Language Learning & Technology
Vol. 9, No. 3, September 2005, pp. 22-27
TEXTSTAT 2.5, ANTCONC 3.0, and COMPLEAT LEXICAL TUTOR 4.0
Paginated PDF version
AntConc 3.0 Compleat Lexical Tutor 4.0
PC and Macintosh
PC PC Access Downloadable Downloadable Used from the Web site
Minimum hardware requirements
Linux, and Mac OS-X
Windows (version 3.0) and Linux (version 2.2) Windows or Linux
No online manual or help; brief explanations and a few screenshots are provided in the software's Web site
Very brief manual is provided in the software's Web site Directions are provided in each screen; contact: http://www.lextutor.ca/
English and Dutch (interface)
English English and French
Beginning to advanced users
Beginning to advanced users Beginning to advanced users
Review by Luciana Diniz, Georgia State University
With the advance of corpus linguistics research in the past few decades, there has been a proliferation of corpus software. Due to the high cost of most software products, however, having access to minimally sophisticated types of software is sometimes not possible. For this reason, this review will focus on three corpus linguistics programs that are available at no charge over the Internet: TextSTAT 2.5, AntConc 3.0, and Compleat Lexical Tutor 4.0. It should be noted that Compleat Lexical Tutor is not a single program, but a varied collection of tools for students, teachers, and researchers. Only the researcher's section of this application will be reviewed in this article.

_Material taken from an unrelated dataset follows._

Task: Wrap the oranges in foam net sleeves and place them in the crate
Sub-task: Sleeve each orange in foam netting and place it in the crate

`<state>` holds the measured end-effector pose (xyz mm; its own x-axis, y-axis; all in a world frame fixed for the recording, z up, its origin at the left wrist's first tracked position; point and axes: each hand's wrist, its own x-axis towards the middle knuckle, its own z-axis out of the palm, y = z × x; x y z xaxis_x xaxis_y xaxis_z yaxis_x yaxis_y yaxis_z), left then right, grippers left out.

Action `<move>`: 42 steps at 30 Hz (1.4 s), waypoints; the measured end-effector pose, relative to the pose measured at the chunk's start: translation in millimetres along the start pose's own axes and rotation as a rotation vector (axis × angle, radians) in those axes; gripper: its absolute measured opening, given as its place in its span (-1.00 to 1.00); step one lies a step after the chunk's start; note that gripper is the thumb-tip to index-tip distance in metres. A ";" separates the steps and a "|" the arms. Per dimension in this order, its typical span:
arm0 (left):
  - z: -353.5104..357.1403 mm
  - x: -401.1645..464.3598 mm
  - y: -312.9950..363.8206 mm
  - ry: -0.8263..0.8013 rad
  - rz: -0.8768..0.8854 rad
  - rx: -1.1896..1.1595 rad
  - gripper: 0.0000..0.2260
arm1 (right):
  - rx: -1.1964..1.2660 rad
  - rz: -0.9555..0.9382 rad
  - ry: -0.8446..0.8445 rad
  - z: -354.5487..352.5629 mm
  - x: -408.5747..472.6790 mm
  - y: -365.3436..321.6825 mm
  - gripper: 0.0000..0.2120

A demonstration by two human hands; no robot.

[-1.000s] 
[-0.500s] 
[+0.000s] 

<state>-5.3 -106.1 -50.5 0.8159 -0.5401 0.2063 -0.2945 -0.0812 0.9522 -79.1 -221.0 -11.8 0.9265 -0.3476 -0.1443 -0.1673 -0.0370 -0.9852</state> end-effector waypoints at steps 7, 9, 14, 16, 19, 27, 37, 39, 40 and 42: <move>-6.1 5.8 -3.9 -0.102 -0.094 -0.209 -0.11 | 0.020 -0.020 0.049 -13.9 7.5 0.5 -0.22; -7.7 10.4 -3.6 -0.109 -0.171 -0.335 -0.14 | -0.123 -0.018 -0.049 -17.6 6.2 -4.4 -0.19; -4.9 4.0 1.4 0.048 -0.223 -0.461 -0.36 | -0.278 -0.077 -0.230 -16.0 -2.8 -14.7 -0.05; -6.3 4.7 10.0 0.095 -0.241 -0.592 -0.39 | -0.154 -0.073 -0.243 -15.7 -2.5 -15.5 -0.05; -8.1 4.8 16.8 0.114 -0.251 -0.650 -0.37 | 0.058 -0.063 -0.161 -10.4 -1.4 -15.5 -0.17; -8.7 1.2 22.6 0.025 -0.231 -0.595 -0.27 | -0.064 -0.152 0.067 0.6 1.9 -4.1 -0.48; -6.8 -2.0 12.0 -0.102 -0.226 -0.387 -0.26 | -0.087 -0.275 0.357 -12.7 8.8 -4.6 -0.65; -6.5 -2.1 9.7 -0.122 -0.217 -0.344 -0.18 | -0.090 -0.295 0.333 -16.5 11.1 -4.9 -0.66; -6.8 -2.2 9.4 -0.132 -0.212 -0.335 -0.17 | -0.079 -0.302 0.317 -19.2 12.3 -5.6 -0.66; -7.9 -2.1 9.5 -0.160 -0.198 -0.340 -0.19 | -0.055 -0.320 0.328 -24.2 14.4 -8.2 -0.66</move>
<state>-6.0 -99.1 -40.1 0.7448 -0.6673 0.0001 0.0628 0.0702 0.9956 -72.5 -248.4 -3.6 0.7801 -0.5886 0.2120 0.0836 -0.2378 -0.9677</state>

Apart from being free of charge, the most important feature these three programs share is that they allow users to upload their own corpus. They also contain basic tools to analyze texts. This review will highlight each program's strengths and weaknesses and how they can be useful for both researchers and language teachers.
All three programs have a user-friendly interface. AntConc and Compleat Lexical Tutor provide explanations on the screen for each feature that the user clicks on. Even though TextSTAT does not offer this same type of support, all the options in this program are also straightforward and transparent. Both TextSTAT and AntConc have to be downloaded and installed in a computer, while Compleat Lexical Tutor is used directly from a browser with connection to the Internet. Although all three programs allow users to upload their own corpus, Compleat Lexical Tutor only permits the users to upload one file at a time. In the other two programs, on the other hand, users can upload numerous files. Compleat Lexical Tutor, however, contains several sample corpora that are available within the program, such as the Brown Corpus, the BNC (British National Corpus), and American TV talk, among others, in case users want to verify or compare information by using a general corpus.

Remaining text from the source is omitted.